▸ Problem to work on
Across the listing, how many lines contain "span"? The reply is the number alone.

· · · · ·

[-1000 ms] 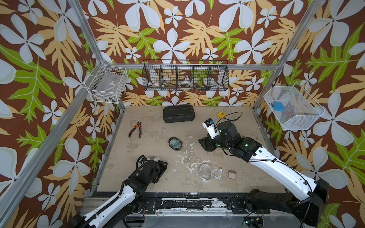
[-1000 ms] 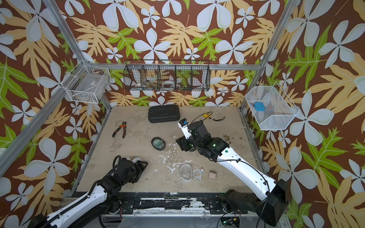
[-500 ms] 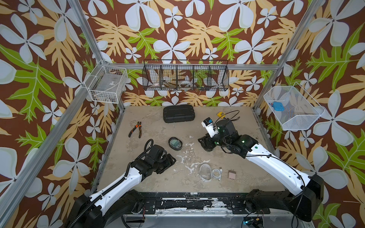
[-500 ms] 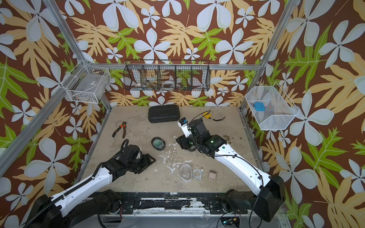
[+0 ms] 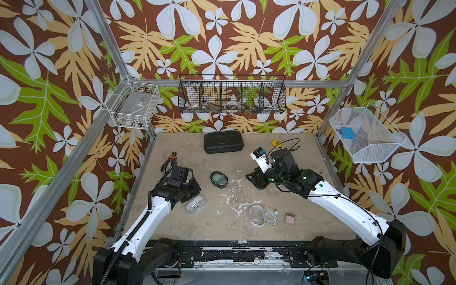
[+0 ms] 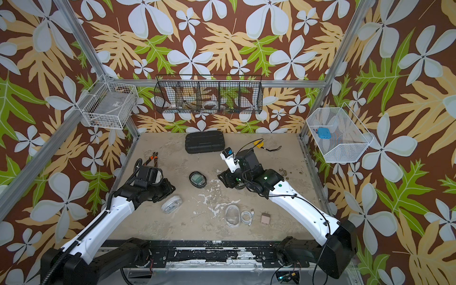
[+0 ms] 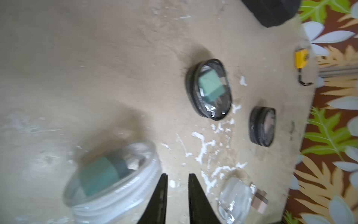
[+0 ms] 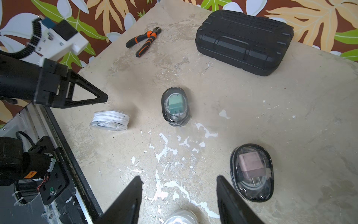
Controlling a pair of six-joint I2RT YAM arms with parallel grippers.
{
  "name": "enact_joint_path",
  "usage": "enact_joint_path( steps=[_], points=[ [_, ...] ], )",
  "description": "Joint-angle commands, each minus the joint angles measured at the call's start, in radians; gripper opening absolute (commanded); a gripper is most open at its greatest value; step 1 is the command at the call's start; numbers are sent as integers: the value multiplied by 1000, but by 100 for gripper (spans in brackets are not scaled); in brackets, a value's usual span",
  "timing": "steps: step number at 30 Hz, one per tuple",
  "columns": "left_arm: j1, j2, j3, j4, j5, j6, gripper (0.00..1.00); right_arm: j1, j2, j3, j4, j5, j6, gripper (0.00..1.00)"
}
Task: Pack away charging kits
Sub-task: Place the storage bag at the center of the board, then adjust the storage bag at the center of the board.
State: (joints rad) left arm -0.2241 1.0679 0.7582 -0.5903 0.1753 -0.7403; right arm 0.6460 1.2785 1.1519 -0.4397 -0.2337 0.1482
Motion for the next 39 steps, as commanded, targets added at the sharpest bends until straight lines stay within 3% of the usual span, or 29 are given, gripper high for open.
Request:
enact_joint_path(
  steps=[1, 3, 7, 14, 21, 28, 39],
  points=[
    [9, -6, -16, 12, -35, 68, 23, 0, -13, -11, 21, -10, -9, 62],
    [9, -9, -41, 13, -59, 73, 23, 0, -21, -24, 23, -9, -12, 62],
    [9, -50, -132, 41, 21, 27, 22, 0, -18, -37, 29, -9, -13, 62],
    [3, -219, -298, 80, 124, -136, 20, 0, 14, -36, 44, -23, -6, 63],
    [-98, -317, -381, 157, 174, -327, 18, -1, 39, -24, 44, -31, -6, 62],
    [-216, -304, -388, 179, 144, -408, 18, -1, 42, -33, 35, -39, -2, 62],
    [-218, -142, -438, 422, 163, -444, 17, 0, 49, -26, 23, -32, -18, 63]
  ],
)
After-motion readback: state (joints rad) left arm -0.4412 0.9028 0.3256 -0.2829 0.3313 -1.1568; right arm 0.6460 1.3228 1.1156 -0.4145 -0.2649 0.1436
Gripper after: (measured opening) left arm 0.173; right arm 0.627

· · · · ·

▸ Exercise response
2